JWTs can be vulnerable to attacks: If an attacker is able to obtain a JWT, they may be able to gain unauthorized access to protected resources. This can be an issue if the JWT is not properly signed or if the secret used to sign the JWT is compromised.
5. SAML 2.0 (Security Assertion Markup Language)
SAML (Security Assertion Markup Language) is a standard protocol used for securely exchanging authentication and authorization data between parties.
It is often used to enable single sign-on (SSO) for users accessing different systems or applications.
SAML solves a very critical problem which is if a user wants to access more than one service with different backend systems then the user is required to authenticate all these services respectively.
SAML solves this problem by introducing a central service for authentication only.
Two Most Important terms in SAML:
IdP (Identity Provider): Entity providing the identities including the ability to authenticate users.
SP (Service Provider): Entity Providing the service typically in form of an application.

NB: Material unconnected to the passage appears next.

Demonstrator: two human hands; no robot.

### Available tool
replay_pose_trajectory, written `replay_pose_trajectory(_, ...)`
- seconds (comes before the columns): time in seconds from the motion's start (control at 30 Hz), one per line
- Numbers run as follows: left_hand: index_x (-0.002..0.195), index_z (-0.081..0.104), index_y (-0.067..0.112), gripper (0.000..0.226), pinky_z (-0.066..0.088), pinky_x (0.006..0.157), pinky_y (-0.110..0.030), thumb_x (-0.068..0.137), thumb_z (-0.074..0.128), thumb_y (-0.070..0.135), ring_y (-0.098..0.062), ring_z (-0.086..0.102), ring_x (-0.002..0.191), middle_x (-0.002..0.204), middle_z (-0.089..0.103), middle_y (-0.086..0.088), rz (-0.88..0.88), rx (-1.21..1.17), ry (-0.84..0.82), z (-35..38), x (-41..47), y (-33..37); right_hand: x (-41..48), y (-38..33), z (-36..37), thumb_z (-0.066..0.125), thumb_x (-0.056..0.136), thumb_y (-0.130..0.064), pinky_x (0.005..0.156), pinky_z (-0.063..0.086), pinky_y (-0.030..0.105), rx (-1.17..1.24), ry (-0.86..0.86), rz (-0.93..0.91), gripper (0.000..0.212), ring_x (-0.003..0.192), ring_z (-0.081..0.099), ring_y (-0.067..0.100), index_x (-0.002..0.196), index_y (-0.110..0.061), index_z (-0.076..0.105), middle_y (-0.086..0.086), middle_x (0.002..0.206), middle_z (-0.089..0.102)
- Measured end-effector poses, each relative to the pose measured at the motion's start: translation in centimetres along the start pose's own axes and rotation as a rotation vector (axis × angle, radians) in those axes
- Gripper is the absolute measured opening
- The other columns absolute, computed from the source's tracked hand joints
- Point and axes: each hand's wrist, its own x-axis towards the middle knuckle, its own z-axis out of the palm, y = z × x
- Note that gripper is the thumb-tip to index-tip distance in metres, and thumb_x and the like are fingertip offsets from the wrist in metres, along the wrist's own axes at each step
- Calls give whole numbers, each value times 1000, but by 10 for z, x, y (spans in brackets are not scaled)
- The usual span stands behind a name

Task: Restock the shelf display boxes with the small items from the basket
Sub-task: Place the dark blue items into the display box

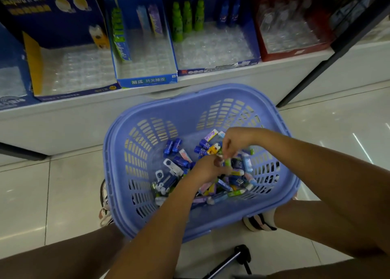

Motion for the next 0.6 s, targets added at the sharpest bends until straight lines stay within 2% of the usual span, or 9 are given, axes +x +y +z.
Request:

To know more about other SAML terms and in-depth explanations check this video:
There are two ways of authentication flow in SAML based on where user starts the flow:
IdP Initiated Sign-in flow: User first goes to IdP portal and SAML sigin-in flow starts from IdP side.
Diagram Source: youtube.com/watch?v=_P73fndPCbU
SP Initiated Sign-in flow: User first visits a particular service and to authenticate the user that service redirects to IdP.
Diagram Source: youtube.com/watch?v=Y5J3r1cmHWc
Advantages of SAML:
Single sign-on: SAML enables users to log in once and access multiple systems and applications without having to re-enter their credentials. This can make it more convenient for users and reduce the risk of password-related security breaches.
Wide support: SAML is supported by many different types of software, including web-based applications, mobile apps, and cloud-based services. This makes it easy to integrate SAML into a wide range of systems and environments.
Flexibility: SAML allows for a wide range of authentication and authorization scenarios, including the ability to pass information about the user's role and group membership along with the authentication request.
Security: SAML uses digital signatures and encryption to secure the authentication and authorization data that is exchanged between parties.
Complexity: SAML can be complex to implement, especially for organizations that are new to the standard.
Limited customization: SAML is a standard protocol, which means that it has a fixed set of rules and capabilities. This can make it difficult to customize or extend the protocol to meet the specific needs of an organization.
Compatibility issues: SAML relies on a number of different technologies, including XML, digital certificates, and security tokens. This can create compatibility issues if the systems and applications being used do not support these technologies.
Integration challenges: SAML requires integration with both the IdP (identity provider) and the SP (service provider), which can be a challenge for organizations that are using a mix of different systems and applications. In order to use SAML, these systems and applications must be able to communicate with each other using the SAML protocol, which can require significant effort and resources.
Performance: In some cases, using SAML for authentication and authorization may result in a slight performance hit, as there is additional overhead involved in generating and verifying SAML assertions. This may be particularly noticeable in environments with a large number of users and/or high levels of authentication traffic.
6. OAuth 2.0
The first thing that needs to clarify about OAuth 2.0 is that Auth in OAuth 2.0 stands for Authorization, not Authentication.
Anyone who has a smartphone they have used OAuth directly or indirectly.
One of the most common examples of OAuth 2.0 in action is when a user grants a third-party application or service access to their social media account (such as their Facebook or Twitter account).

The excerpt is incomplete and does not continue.